TASK — Return every line below exactly, without dropping any.

MATERIAL PROVIDED —
□ □ □ □ □
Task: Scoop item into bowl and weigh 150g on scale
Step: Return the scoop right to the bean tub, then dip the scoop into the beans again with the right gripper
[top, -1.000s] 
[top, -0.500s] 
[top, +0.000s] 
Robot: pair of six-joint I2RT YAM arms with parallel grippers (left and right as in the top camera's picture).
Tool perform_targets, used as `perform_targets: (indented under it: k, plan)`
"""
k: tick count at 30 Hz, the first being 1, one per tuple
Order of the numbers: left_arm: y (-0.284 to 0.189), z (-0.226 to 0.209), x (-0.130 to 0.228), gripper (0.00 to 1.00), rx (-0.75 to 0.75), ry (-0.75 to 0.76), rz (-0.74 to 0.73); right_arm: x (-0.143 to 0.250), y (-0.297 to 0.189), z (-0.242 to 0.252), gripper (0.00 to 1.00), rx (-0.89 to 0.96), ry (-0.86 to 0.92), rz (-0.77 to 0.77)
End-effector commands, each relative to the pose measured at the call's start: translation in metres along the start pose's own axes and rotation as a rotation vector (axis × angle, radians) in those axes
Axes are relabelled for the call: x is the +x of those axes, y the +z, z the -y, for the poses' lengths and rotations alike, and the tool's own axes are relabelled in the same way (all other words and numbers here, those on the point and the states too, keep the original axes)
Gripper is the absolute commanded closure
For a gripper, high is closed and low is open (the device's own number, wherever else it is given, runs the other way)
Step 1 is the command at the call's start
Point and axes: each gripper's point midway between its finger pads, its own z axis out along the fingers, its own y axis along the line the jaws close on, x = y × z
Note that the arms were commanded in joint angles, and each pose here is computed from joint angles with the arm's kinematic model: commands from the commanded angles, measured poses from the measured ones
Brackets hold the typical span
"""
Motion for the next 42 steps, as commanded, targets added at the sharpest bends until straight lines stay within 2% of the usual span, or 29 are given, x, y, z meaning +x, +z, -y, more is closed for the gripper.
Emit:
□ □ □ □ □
RESPONSE TO THE EXERCISE —
Task: Scoop item into bowl and weigh 150g on scale
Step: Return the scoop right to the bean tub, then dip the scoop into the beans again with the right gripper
[top, -1.000s] 
[top, -0.500s] 
[top, +0.000s] 
Robot: pair of six-joint I2RT YAM arms with parallel grippers (left and right as in the top camera's picture).
Tool perform_targets, used as `perform_targets: (indented under it: k, plan)`
"""
k: tick count at 30 Hz, the first being 1, one per tuple
Order of the numbers: left_arm: y (-0.284 to 0.189), z (-0.226 to 0.209), x (-0.130 to 0.228), gripper (0.00 to 1.00), rx (-0.75 to 0.75), ry (-0.75 to 0.76), rz (-0.74 to 0.73); right_arm: x (-0.143 to 0.250), y (-0.297 to 0.189), z (-0.242 to 0.252), gripper (0.00 to 1.00), rx (-0.89 to 0.96), ry (-0.86 to 0.92), rz (-0.77 to 0.77)
End-effector commands, each relative to the pose measured at the call's start: translation in metres along the start pose's own axes and rotation as a rotation vector (axis × angle, radians) in those axes
Axes are relabelled for the call: x is the +x of those axes, y the +z, z the -y, for the poses' lengths and rotations alike, and the tool's own axes are relabelled in the same way (all other words and numbers here, those on the point and the states too, keep the original axes)
Gripper is the absolute commanded closure
For a gripper, high is closed and low is open (the device's own number, wherever else it is given, runs the other way)
Step 1 is the command at the call's start
Point and axes: each gripper's point midway between its finger pads, its own z axis out along the fingers, its own y axis along the line the jaws close on, x = y × z
Note that the arms were commanded in joint angles, and each pose here is computed from joint angles with the arm's kinematic model: commands from the commanded angles, measured poses from the measured ones
Brackets hold the typical span
"""
Motion for the next 42 steps, as commanded, targets added at the sharpest bends until straight lines stay within 2% of the usual span, or 29 are given, x, y, z meaning +x, +z, -y, more is closed for the gripper.
Emit:

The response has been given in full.